Nun agitieren ganze Scharen von Tierrechtsaktivisten pauschal gegen den Zirkus und damit gegen eine unverzichtbare Kunstform. Sie geben sogar an, Eltern könnten ihre Kinder mit einem Verzicht auf den Zirkus vor dem Anblick missbrauchter Tiere schützen. Jetzt gehen sie noch einen Schritt weiter [Die Tierbefreier Düsseldorf]: Sie fordern dazu auf, Zirkusplakate  zu prüfen, ob denn an Ort und Stelle eine kostenpflichtige Plakatiergenehmigung vorliegt, um den Zirkus fehlendenfalls bei der Gemeinde mit kostspieligen Folgen zu denunzieren.

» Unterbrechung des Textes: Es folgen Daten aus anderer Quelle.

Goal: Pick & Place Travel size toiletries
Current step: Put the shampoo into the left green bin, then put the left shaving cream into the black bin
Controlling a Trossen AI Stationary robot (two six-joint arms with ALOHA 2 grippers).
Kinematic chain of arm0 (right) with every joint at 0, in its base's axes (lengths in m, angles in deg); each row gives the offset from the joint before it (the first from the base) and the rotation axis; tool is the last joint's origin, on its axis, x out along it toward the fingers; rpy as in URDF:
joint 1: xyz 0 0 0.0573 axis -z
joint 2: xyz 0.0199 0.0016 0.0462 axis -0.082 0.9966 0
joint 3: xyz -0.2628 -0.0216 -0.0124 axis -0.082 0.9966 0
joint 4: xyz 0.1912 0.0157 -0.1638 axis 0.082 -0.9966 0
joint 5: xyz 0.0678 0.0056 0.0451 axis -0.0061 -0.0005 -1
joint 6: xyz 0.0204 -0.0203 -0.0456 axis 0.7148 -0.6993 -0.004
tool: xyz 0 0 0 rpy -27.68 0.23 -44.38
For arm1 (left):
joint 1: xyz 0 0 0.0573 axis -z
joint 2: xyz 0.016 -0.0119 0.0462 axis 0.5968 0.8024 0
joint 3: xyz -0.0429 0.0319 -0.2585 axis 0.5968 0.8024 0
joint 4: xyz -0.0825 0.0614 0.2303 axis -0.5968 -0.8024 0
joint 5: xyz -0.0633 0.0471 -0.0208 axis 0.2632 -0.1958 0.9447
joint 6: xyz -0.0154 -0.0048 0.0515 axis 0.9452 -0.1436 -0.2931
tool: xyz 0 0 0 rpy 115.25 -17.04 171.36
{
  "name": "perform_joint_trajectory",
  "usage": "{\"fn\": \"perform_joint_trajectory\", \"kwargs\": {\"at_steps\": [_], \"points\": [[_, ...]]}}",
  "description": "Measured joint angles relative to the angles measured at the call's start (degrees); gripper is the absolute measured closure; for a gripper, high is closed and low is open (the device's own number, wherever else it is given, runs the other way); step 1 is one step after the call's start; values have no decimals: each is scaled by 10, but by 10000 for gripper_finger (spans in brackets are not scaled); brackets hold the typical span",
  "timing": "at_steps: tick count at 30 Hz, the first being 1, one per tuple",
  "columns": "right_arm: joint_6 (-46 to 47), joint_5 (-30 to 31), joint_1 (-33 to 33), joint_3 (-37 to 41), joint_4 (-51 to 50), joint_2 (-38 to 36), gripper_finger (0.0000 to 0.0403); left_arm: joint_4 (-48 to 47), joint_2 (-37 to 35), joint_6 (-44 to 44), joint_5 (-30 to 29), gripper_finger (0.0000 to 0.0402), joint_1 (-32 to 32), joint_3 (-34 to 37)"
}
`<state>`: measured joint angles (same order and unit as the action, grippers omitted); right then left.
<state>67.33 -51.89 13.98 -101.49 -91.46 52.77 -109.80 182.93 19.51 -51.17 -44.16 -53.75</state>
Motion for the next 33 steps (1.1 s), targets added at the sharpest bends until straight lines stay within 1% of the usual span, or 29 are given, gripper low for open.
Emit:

Tiere kommen in der Argumentation nicht mehr vor.
Spätestens an dieser Stelle merkt man ganz deutlich, dass der designierte Denunziant den Blick auf die Freiheitsrechte eingebüßt hat und mit primitivsten und pauschalen Mitteln das Tier zur Pflege der zerrissenen Seele des Menschen instrumentalisiert. – Die Freiheit der Kreatur rückt damit in weite Ferne!
Zum guten Schluss wird mir nach einem Widerspruch manchmal sogar eine Folter gewünscht, damit ich auch etwas mit den Tieren gemeinsam habe. Und dann wendet sich der sorgende Tierfreund hoffentlich von mir ab – und begibt sich auf den Weg zur herzstärkenden Therapie für seinen alten Hamster.